Appropriately enough for the start of the baseball season, Microsoft is going to go 4-for-4 and release another set of critical Internet Explorer patches on Tuesday, the fourth consecutive month in which serious vulnerabilities in the browser are being addressed in Microsoft’s Patch Tuesday monthly security updates.
The browser patches are expected to address vulnerabilities first brought to light and exploited last month during the Pwn2Own contest at the CanSecWest Conference. All three major browsers—IE, Mozilla Firefox and Google Chrome—were taken down with zero-day exploits during the contest. Mozilla and Google issued patches for the vulnerabilities within 24 hours. IE users have been exposed since the March 7 contest, however details on the IE bugs have not been publicly disclosed.

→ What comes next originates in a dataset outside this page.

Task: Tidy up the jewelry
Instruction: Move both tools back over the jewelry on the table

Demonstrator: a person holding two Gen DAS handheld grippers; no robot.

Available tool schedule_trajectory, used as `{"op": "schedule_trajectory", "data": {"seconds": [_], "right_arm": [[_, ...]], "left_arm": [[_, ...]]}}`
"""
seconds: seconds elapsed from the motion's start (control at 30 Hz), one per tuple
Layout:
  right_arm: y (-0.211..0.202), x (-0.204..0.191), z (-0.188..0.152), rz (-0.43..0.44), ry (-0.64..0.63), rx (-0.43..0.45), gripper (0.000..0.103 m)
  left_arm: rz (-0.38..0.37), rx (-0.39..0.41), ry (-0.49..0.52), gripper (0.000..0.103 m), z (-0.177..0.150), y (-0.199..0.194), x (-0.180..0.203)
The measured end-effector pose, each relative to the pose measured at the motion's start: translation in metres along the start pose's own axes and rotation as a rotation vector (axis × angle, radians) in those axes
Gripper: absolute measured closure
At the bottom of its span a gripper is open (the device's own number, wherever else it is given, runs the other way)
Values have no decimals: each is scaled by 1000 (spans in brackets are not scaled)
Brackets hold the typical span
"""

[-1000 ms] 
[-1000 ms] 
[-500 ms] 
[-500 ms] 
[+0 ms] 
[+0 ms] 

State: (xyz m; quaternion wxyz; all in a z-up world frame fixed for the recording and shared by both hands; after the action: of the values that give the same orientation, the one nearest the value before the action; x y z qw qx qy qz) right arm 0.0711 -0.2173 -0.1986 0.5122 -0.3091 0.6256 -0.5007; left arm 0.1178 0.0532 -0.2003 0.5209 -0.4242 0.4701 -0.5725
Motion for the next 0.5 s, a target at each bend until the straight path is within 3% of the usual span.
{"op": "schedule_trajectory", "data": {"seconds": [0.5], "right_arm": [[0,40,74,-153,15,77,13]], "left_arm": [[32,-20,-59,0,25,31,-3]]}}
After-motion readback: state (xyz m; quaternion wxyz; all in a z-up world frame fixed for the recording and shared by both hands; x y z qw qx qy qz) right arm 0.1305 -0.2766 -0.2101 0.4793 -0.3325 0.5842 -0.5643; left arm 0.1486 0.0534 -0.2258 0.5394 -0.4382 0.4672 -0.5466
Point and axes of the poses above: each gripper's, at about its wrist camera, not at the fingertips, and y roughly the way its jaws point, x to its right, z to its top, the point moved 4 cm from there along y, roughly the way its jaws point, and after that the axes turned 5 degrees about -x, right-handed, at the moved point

“Even with their new, more aggressive IE patch cadence they’re still behind other browsers that don’t stick to a monthly patch schedule,” said Andrew Storms, director of security operations at security company nCircle. “This probably isn’t a huge problem for enterprise security teams because the bug hasn’t been publicly released.”
IE has been a vehicle for many noteworthy attacks this year, including a series of watering hole attacks against human rights and political organizations that exploited zero-day vulnerabilities in IE. Those vulnerabilities were patched in an out-of-band security update.
Next week’s patches address remote code execution vulnerabilities rated critical in IE 10 on Windows 8 systems, IE 8 and 9 on Windows 7, IE 7 and 8 for Vista and IE 6, 7 and 8 on Windows XP.
The out-of-band patch fixed memory corruption vulnerabilities in the browser that were exploited in watering hole attacks against the Council of Foreign Relations website, as well as number of manufacturing and human rights sites. The emergency repair was necessitated when hackers were able to bypass a Fix It mitigation provided by Microsoft.
Shortly thereafter in February’s security update release, additional IE vulnerabilities in versions 6-10 were patched, including one being exploited in the wild.
Last month, Microsoft released a cumulative update for the browser, and came a few days after IE 10 running on a Windows 8 machine was compromised at Pwn2Own. The IE patches repaired nine use-after free vulnerabilities, one of which was being exploited in targeted attacks.
The IE update is one of two critical bulletins expected next week. The second addresses remote code execution vulnerabilities in Windows.
Seven other bulletins are expected next week, all of them rated important, including an information disclosure flaw in Microsoft Office and Microsoft SharePoint Server 2013, the company said.
The remaining important bulletins are privilege escalation vulnerabilities in Windows, Microsoft Office Web Apps 2010 Service Pack 1, Microsoft SharePoint Server 2010 Service Pack 1, Microsoft Groove Server 2010 Service Pack 1 and Windows Defender for Windows 8 and Windows RT.
“The number of bulletins isn’t the only factor IT security teams consider when they review a patch so, even though the overall patch count is a little higher than average this month and only two of the bulletins merit a critical rating, it’s too early to assume it’s going to be an easy month,” Storms said.